This dataset contains detailed information on genes involved in the biosynthesis of Erythromycin, an antibiotic produced by the bacterium Saccharopolyspora erythraea and several homologous gene clusters identified by antiSMASH. It includes gene identifiers, chromosomal positions, orientations, and annotations regarding their products and functions, as well as similarity and identity scores from BlastP analysis.
Format
A data frame with 148 observations and 16 variables:
- protein_id
Unique protein identifiers. A character vector.
- region
The chromosomal region of the gene, indicating start and end positions and strand. A character vector.
- translation
Amino acid sequence of the protein encoded by the gene. A character vector.
- cluster
Identifier of the gene cluster to which the gene belongs. A character vector.
- strand
The strand orientation ("forward" or "complement") of the gene. A character vector.
- start
The start position of the gene on the chromosome. A numeric vector.
- end
The end position of the gene on the chromosome. A numeric vector.
- rowID
A unique identifier for each row in the dataset. An integer vector.
- identity
The identity score from BlastP analysis, representing the percentage of identical matches.

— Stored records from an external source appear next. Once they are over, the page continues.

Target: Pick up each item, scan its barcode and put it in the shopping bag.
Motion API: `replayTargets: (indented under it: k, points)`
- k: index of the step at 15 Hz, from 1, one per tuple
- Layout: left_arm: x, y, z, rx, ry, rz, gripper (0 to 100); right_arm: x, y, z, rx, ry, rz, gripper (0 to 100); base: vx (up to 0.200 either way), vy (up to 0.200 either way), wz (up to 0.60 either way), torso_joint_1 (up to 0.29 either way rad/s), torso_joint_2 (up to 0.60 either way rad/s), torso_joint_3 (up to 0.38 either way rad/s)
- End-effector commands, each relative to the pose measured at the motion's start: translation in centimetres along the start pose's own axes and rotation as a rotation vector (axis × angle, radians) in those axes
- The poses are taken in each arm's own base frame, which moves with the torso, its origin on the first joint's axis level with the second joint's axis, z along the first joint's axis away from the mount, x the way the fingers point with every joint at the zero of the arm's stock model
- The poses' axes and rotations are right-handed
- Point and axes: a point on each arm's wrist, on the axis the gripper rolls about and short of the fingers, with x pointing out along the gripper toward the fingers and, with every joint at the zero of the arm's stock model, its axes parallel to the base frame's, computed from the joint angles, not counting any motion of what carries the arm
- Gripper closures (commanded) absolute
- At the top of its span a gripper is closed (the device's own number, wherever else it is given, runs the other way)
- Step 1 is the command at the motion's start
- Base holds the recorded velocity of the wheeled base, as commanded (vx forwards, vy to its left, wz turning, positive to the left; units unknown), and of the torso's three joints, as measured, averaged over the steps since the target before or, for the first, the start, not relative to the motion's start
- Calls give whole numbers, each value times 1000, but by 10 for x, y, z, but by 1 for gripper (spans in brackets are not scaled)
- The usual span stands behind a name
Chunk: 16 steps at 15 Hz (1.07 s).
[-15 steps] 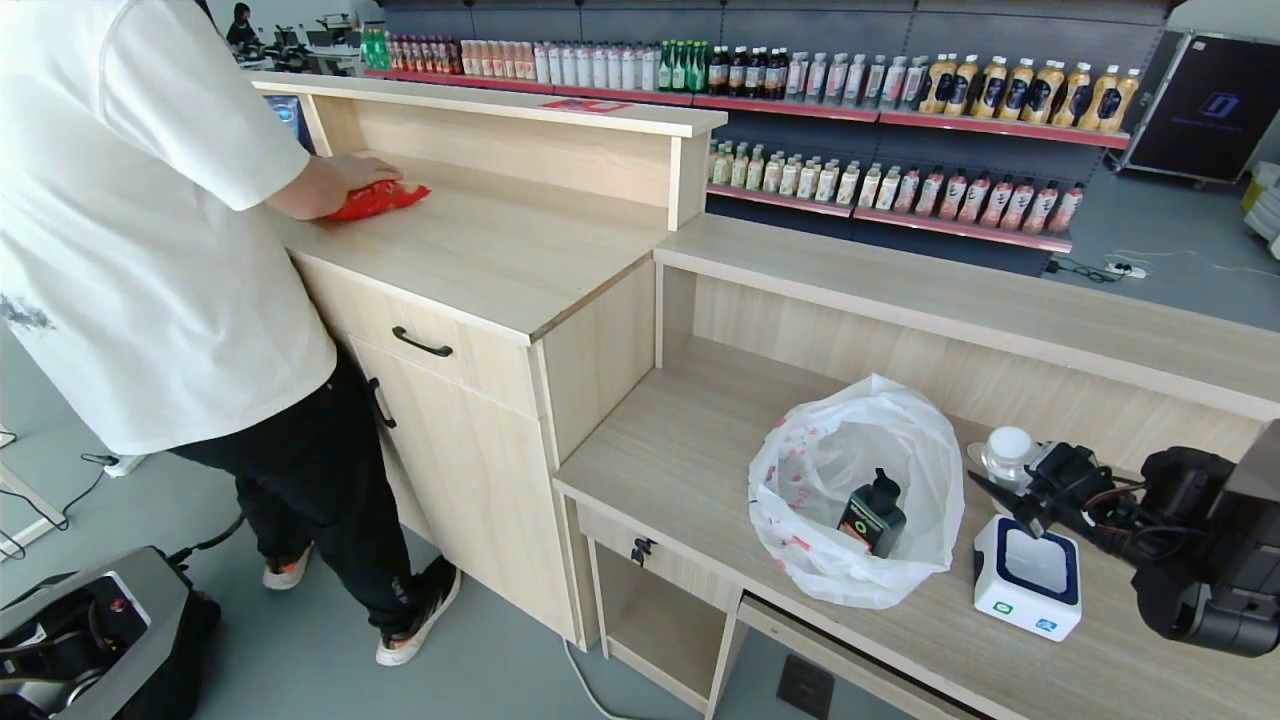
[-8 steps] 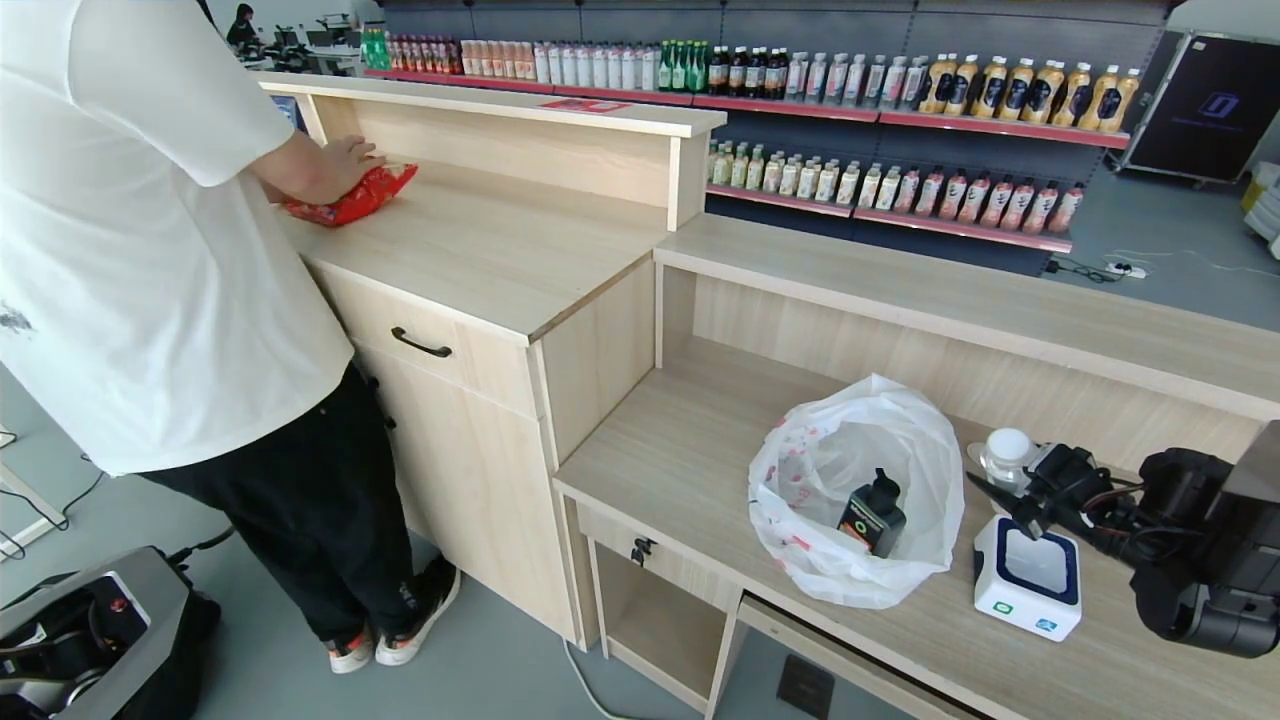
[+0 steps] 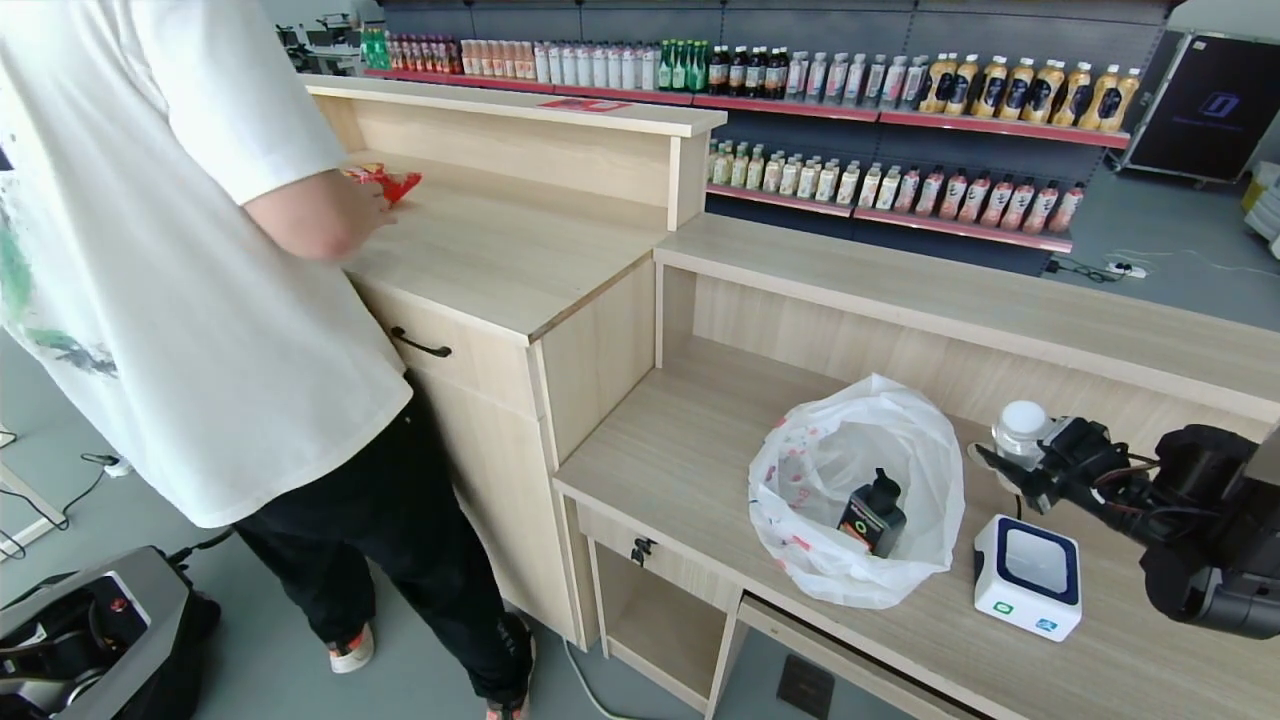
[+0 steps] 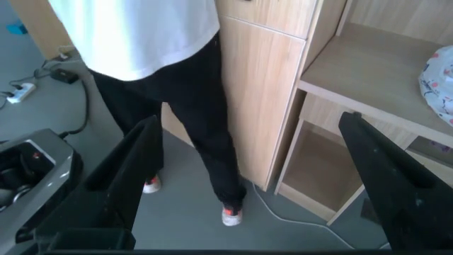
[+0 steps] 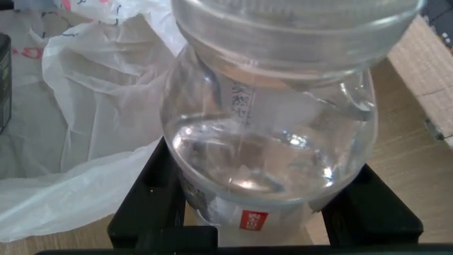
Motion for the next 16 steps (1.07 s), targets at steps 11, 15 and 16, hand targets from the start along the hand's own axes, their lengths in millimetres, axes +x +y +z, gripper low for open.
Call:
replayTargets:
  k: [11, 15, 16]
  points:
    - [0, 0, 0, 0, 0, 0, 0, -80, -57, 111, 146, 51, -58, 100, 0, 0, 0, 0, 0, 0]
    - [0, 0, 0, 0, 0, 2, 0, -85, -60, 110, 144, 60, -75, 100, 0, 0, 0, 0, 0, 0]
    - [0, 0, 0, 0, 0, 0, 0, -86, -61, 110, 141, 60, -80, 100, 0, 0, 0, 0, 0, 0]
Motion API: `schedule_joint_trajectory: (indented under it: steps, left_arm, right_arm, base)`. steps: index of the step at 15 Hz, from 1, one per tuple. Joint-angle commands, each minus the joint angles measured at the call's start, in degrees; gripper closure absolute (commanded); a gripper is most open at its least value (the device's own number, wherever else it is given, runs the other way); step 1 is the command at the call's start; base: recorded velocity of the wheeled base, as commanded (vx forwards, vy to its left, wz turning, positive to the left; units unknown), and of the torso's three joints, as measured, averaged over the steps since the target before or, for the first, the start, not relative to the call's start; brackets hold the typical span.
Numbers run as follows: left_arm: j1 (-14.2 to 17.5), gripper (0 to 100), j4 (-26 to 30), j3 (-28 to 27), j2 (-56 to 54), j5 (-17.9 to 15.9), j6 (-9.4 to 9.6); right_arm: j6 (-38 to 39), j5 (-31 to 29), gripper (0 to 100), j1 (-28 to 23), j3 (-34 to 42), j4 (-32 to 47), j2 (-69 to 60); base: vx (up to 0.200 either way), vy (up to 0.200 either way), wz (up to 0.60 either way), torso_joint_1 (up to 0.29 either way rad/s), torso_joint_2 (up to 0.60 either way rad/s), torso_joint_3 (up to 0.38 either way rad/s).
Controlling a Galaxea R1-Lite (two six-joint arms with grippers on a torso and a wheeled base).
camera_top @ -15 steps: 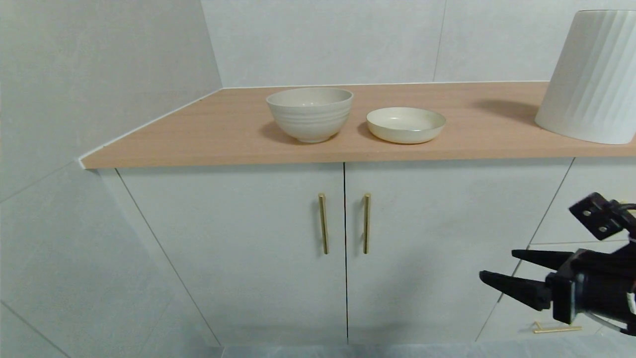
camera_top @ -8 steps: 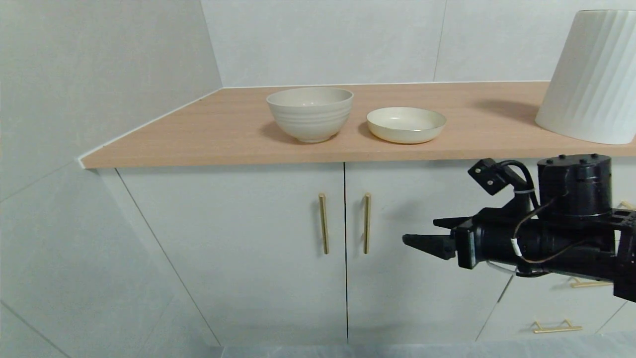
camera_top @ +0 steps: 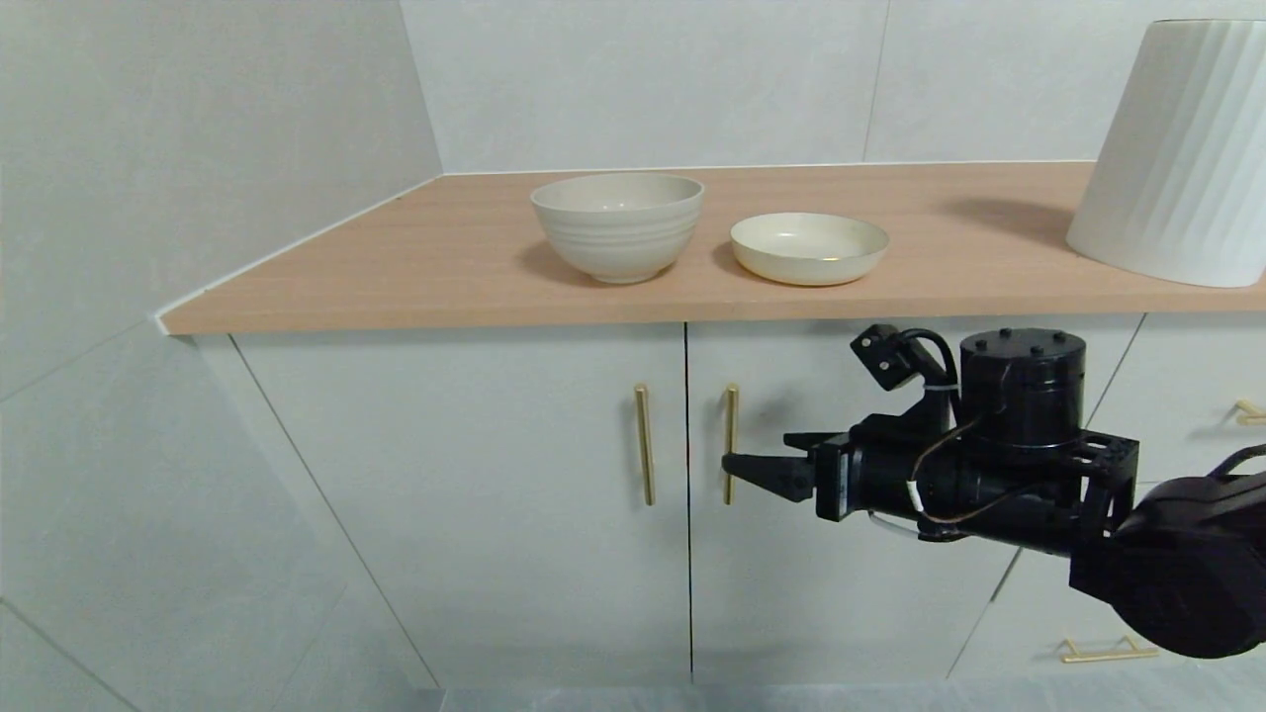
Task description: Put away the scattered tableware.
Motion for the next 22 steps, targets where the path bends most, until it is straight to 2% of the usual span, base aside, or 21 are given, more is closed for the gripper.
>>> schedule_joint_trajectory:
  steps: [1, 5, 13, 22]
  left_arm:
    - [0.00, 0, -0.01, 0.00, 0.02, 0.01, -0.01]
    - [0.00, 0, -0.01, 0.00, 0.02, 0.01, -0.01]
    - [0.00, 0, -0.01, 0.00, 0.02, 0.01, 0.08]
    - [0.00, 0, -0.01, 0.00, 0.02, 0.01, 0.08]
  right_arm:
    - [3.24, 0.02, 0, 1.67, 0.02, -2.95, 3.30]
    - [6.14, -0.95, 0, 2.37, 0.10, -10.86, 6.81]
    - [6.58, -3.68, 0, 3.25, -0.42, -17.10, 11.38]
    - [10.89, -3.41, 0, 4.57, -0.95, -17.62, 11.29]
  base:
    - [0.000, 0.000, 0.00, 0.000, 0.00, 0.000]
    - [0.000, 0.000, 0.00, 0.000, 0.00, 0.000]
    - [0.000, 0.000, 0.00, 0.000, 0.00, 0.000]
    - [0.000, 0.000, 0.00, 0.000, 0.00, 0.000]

A numeric vector.
- similarity
The similarity score from BlastP analysis, often reflecting the functional or structural similarity. A numeric vector.
- BlastP
Reference to the protein_id after BlastP comparison, or NA if not applicable. A character vector.
- score
Score assigned based on the BlastP analysis, quantifying the match quality. A numeric vector.
- Gene
Gene name or identifier if available, otherwise NA. A character vector.
- Position
Formatted string indicating the gene's position and orientation on the chromosome. A character vector.
- Product
Description of the gene product. A character vector.
- Functions
Functional categorization of the gene. A character vector.